CAN in service robots
- Fig. 1: The Asimo robot by Honda is already ten years old; it uses a decentralized control system to achieve a “human” walking
Source: CAN Newsletter March 2011
CAN as embedded network in service robots is especially in battery-powered systems an optimal solution. Service robots don’t require very high-speed networks. They need a low-power consumption network technology, which is reliable and robust – features that CAN provides. In 1920 Karel Čapek for the first time used the word ‘robot’ in one of his plays (Rossum’s Universal Robots). His brother Josef Čapek proposed the term. The idea is not new: Since the beginnings of civilization, we have been pondering on a human-like creation that would serve us. Early societies were engaged in slavery and used those slaves to perform the tasks, which were dirty, dangerous, or scarring. When most of the slaves were freed, the idea of humanoid machines was born, so-to-say a mechanic slave. Nowadays, we regard a robot as a virtual or mechanical artificial agent.
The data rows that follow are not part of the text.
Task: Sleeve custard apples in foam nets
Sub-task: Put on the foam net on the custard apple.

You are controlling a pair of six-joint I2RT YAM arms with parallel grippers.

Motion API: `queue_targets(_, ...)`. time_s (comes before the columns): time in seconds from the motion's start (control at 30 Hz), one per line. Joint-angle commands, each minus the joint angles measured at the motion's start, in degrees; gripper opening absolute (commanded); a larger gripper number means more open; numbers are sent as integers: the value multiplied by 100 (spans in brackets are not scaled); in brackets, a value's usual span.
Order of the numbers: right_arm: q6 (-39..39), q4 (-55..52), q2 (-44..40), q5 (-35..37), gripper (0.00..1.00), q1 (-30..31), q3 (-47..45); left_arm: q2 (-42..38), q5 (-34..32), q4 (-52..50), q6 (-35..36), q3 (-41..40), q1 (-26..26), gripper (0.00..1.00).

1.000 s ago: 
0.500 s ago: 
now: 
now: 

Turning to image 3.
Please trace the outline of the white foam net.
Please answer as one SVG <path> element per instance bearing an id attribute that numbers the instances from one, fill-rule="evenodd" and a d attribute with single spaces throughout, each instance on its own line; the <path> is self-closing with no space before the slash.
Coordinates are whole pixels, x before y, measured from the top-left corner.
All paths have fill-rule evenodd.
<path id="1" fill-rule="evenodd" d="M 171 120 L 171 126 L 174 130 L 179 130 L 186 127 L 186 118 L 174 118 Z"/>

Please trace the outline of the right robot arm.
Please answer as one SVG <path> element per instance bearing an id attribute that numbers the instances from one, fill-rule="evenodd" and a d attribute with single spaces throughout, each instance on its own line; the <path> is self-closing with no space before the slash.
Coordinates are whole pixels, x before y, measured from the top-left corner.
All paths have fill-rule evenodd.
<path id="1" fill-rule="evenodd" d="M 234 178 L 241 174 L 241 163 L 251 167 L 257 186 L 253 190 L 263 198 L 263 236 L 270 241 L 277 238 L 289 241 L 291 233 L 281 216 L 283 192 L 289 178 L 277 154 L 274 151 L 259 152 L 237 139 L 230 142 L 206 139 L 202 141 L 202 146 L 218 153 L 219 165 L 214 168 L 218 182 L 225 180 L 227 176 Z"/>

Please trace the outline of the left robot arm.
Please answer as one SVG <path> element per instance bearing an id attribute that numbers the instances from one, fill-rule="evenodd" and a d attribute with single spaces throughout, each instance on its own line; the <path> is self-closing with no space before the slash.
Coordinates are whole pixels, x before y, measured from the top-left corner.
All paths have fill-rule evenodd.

In practice, it usually is an electro-mechanical machine, which is guided by electronic controllers.
CAN interface in detail
Mobile robots have the capability to move around in their environment and are not fixed to one physical location. An example of a mobile robot that is in common use today is the automatic guided vehicle (AGV). An AGV is a mobile robot that follows markers or wires in the floor, or uses vision or lasers. Some of them are controlled by CAN-based systems (see CAN Newsletter 4/2010, page 40). Mobile robots are also found in military and security environments. A typical example is the EOD robot by Telerob. It is used for investigating dangerous areas from a safe distance and diffusing explosive charges. It can be used, for example, on aircrafts with a suspected bomb on board. A CAN network is used to communicate between embedded modules. The CANopen protocol was crucial in helping to make the development of the device quicker, simpler and more modular. The axes are largely controlled on a time-independent basis, which means that the bus performance easily meets requirements. The largest drives are located in the four drive tracks, which are each fitted with a 40‑mm diameter DC motor with braking and encoder. Smaller motors with sensors are used in the seven-axis manipulator with an adjustable tower. The battery-powered robot can be used completely autonomous for a wide range of applications.